Life arises from the tip of intention.

There have been moments in my life when it becomes absolutely clear what matters most to me. Latest was visualizing a future of bliss in the eyes of a loved one. Others being the birth of a precious baby human who made me an uncle, standing awestruck in the face of an epic mountain range, the feeling of purpose when I’m serving others, admiring a fine work of creativity, even a deep realization of truth through a song lyric can stir up a moment of clarity.

It’s a beautiful thing, when my actions align with what I value and aspire to be.
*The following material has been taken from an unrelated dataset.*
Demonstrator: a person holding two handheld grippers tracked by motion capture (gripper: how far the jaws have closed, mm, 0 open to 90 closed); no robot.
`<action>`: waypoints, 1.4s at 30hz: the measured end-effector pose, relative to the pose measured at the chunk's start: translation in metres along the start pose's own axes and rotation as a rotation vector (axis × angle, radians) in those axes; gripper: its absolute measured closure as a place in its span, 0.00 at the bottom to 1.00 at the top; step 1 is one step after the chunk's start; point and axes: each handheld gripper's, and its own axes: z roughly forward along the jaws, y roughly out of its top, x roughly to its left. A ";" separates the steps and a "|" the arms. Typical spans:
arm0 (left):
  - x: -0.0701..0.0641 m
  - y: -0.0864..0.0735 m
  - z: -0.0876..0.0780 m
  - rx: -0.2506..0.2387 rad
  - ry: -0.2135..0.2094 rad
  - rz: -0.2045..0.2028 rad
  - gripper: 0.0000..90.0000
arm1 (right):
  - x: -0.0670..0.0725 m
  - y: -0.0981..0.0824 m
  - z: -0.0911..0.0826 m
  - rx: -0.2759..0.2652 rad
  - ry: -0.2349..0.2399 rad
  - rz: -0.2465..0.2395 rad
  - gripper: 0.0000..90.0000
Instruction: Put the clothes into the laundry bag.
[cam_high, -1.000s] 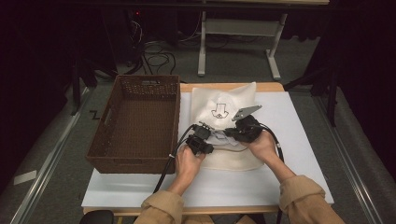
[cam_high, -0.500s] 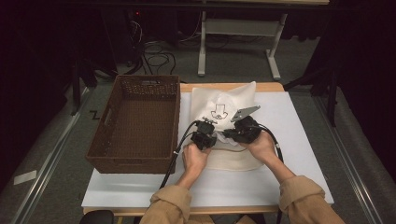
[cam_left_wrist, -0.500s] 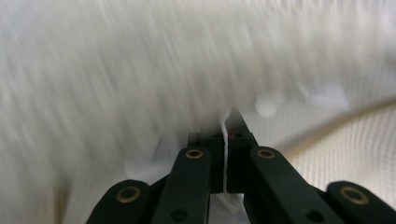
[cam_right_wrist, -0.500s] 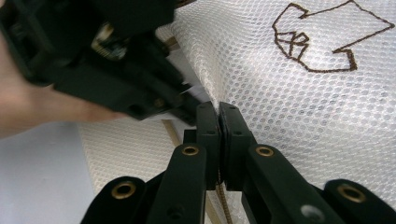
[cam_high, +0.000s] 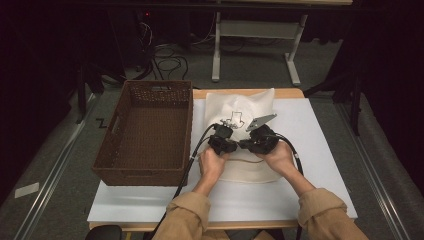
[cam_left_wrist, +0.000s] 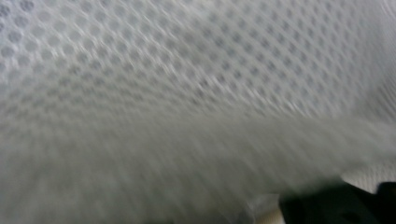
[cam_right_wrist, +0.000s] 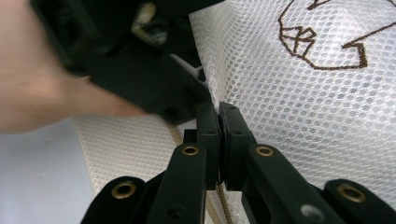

When this alignment occurs, I feel like I’m home.

But as expected with life’s natural contrast, moments of expectations, limitations, and distractions can quickly cloud what I aspire to do or become.

When I lose sight of what’s important, my day becomes shaped by something other than what my deepest self-wants. I act out of fear, grasp on to something I don’t want to lose, distract myself with “work”, or act in effort to satisfy someone else’s desires.

To get down to the deepest self (which often looks like an endless abyss), it take some digging. It takes being open, getting uncomfortable, hitting lows, asking questions, challenging what’s normal and catching myself passively acting in response to others.

Next time you communicate with someone, notice how much of what’s going on is in some way wanting the other person to have a favorable impression. I’ve noticed getting caught in a judgmental state of mind often narrows my true self because it limits me from being real and in touch with what matters. It disconnects me from what matters and keeps me from being spontaneous, real and alive!

So when it’s so easy to get distracted and forget what matters, how do we remember? Or perhaps more importantly, rediscover?


If you had a day to live, how would you want to live it in a way that would matter to your heart?

Give that question some time to sink in and you’ll begin realizing what you value.

In the words of a mother diagnosed with cancer and given two weeks to live, “No time to rush.”

Slowing down and being present puts us in touch with what really matters.

When we’re rushed and reactive to stress, we’re not able to inhabit the presence.  In these moments of stress, our system is designed to narrow, and then misguided feelings can begin directing our decisions and behavior.

Every thought, decision, and action is made in the moment. So when we’re present, we can actively observe the intentions that guide our thoughts and actions. This recognition can help shape aspirations that are rooted in the devotion of who we truly are and what we love.

With aspiring freedom comes a new sense of strength, energy and focus.